Wednesday, July 23, 2008

Open Letter to Party in My Pants


Dear Party in My Pants,

I would be remiss if I didn't take the time to thank you, pants, for being such a gracious host the other night to the swelling throng of people who showed up to my theme party appropriately dubbed, 'In-Control Party: the Summer Edition.'

It was a festival of easy riding, non-debauchery, completely void of excitement, noise or disturbances typically associated with its counterpart parties: 'Outta Control.'

Perhaps it was the DJ? The tranquil sound of ocean waves crashing shorelines with the clamor of humpback whale samples crooning like some mysterious Enya remix certainly got the party crunk. I mean there was little traffic coming through and not much going on, which makes perfect sense for an 'In Control' party.

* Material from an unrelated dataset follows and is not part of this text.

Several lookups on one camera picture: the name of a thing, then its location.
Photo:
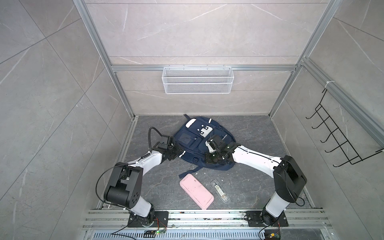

But then word got out that my party would be holding an impromptu Yoga class and the tables turned. Maybe it was the intense concentration of soy products, hemp, gluten free bread and organic free range thought that got it poppin', because people piled in. Breaking ice was effortless, since it was hot as balls.

Attendees particularly enjoyed the boom-boom room that was completely vacant, dark and left to brainstorm, meditate and pontificate about transcendental things that most people at parties tend to do. Oh - snap, party-goers were so bent out of shape from the warm-up poetry jam session and sleeping dog poses that they felt compelled to get acquainted with their pillows periodically through the night. That's crazy! It was insane, which loosely translates to mean it was completely serene and unruffled by the winds of chaos due to the pure lack of energy and donkey kicking fun.

It could be said that it was getting out of hand (out of control) once it became common knowledge that my pants were featuring five-pockets of fun in the form of lent and old receipts. Hell yes. But we were no longer adhering to my 'In Control' theme, sadly.

Once again, pants, thanks for being so tight around the buttocks, because that made it not only a well-defined party, but an exclusive one that had me turning people away because there was no room.

People were trying to even sneak in because they wanted to take part in mundane activities like stretching, breathing and talking at a library volume. But pants, you were always a step ahead and were tight rolled at the hems to prevent any rogue party-crashers from nearby pants parties from entering.

If it weren't for you pants, I'd be without pants and shit out of luck when it comes to throwing awesome epic parties. Forget basements, music venues, hotels or pools ... throwing parties in your pants is where it's at!

Sincerely,

-- Acid Washed Mayhem

p.s. I'm never taking you off and my cool faded Smarty Pants might get jealous. But those pants don't throw good parties.